March 1950
Perforating Guns Atlas Corp. reports the development of a new radioactive well logging method which gives both a gamma ray and a neutron log from one instrument in a single run in the hole. (The key is slow-neutron detection.) $ Texas Tech’s petroleum engineering department reports plans to drill a duster on its campus in Lubbock. (That’s right….They are hoping for a dry hole so the students can use the wellbore for their experiments without being bothered by messy crude oil.) $ The U.S. Air Force makes great strides in refueling planes in flight using a new telescopic tube that can be poked into the filling spout by an attendant on a flying tanker. (How come no one has ever conceived of a mobile refueling/recharging system for automobiles?) East Texas crude oil - $2.65/bbl

March 1970
Efforts to remove lead from gasoline continue to indicate that such a change will cause automobiles to suffer a 10% loss in efficiency from compression-ratio reduction plus another 10% loss from the installation of exhaust-gas devices. $ As Cuba’s fledgling oil industry continues to flounder, a new trade protocol signed with Russia provides for a significant increase in delivery of fuel oil and other petroleum products to the Castro government. (What could possibly be in it for the Russians?) $ Union Oil’s one-legged platform or monopod is judged a success after 3 years of operation in Cook Inlet. (Can a spar platform be far behind?) $ The U.S. active rig count drops below 1,000 for the first time since 1943, as the count drops 40 rigs in one week.
U.S. active rig count – 994

March 1990
Illinois environmental officials hike the estimate of an oil spill from a ruptured pipeline at Shell’s Wood River, Illinois refinery from early estimates of 1,000 bbl to 16,000 bbl. $ Petroleos de Venezuela SA (PDVSA) is closing in on its goal of sales of 1 million bbl/d of Orimulsion, its extra heavy crude-30% water-emulsifier mix it hopes will compete with coal and fuel oil. $ The DOE is negotiating with the Soviet Union to expand cooperative efforts in energy research and development, energy data exchange, and service and supplies imports/exports. $ BP reportedly will cap a major reshaping of the company with a reorganization that will more than halve the staff at its London headquarters.
Light sweet crude oil - $20.19/bbl; U.S. active rig count – 923


The Rest of the Yarn
This month we continue our look back at some of the famous (and infamous) historical sites in Houston which had connections with the oil industry.

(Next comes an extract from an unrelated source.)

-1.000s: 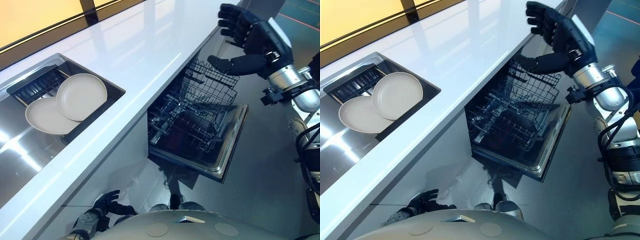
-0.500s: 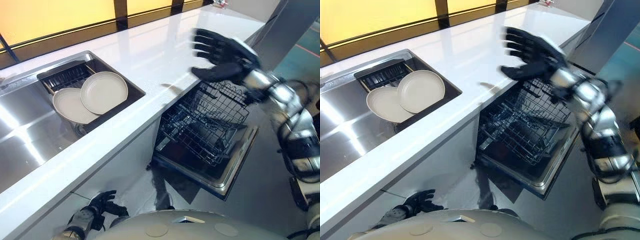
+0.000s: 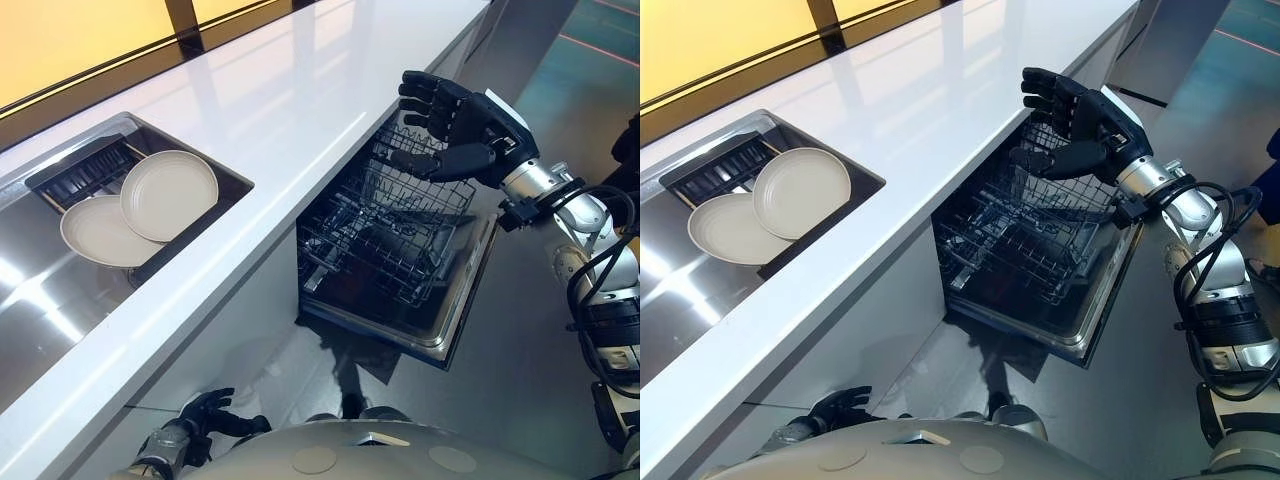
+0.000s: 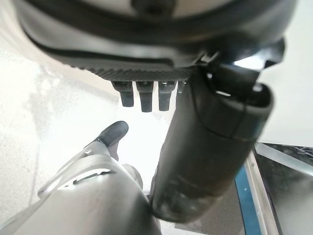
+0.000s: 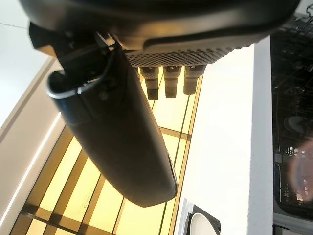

Designed by renowned architect Alfred C. Finn, the Gulf Building at Main and Rusk is one of the finest Art Deco skyscrapers in the Southwest. The site was once the home of Mrs. Charlotte Allen, the “Mother of Houston,” wife of Houston founder Augustus Chapman Allen. Once the corporate headquarters of Gulf Oil, it reportedly cost $3.5 million to build. When completed, it was the tallest building west of the Mississippi.

Now listed in the National Registry of Historical Places, the Gulf Building no longer soars above the skyline, but its grandeur lives on. A number of interesting elements have been added over the years, including two annexes, an industrial-grade telescope, a heliport, and a fifty-foot “Gulf lollipop” neon logo (no longer standing, much to the relief of many). It remains a brilliant, elegant sight especially at night. And now you know…The Rest of the Yarn. (Article excerpted from “Houston Then & Now.”)


History Quiz
Fill in the blank in the following linguistic proportionality (circa 1950) …… “Natural Gasoline” is to refineries as “ “ is to oilfield gasoline plants.

If you would like to participate in this month’s quiz, e-mail your answer to contest@spe.org by noon March 15. The winner, who will be chosen randomly from all correct answers, will receive a $50 gift card to a nice restaurant.

Answer to February’s Quiz
The actual “driller” hired by Colonel Drake to drill the first drilled oil well at Titusville, Pennsylvania in 1859 was William A. (Uncle Billy) Smith.

Answer to January’s Quiz
When it was first incorporated in 1870, the Standard Oil Company adopted that name because at that time there were no standard specifications in the industry for kerosene and other oil products, and they were determined to take on that challenge and distinguish themselves in the process.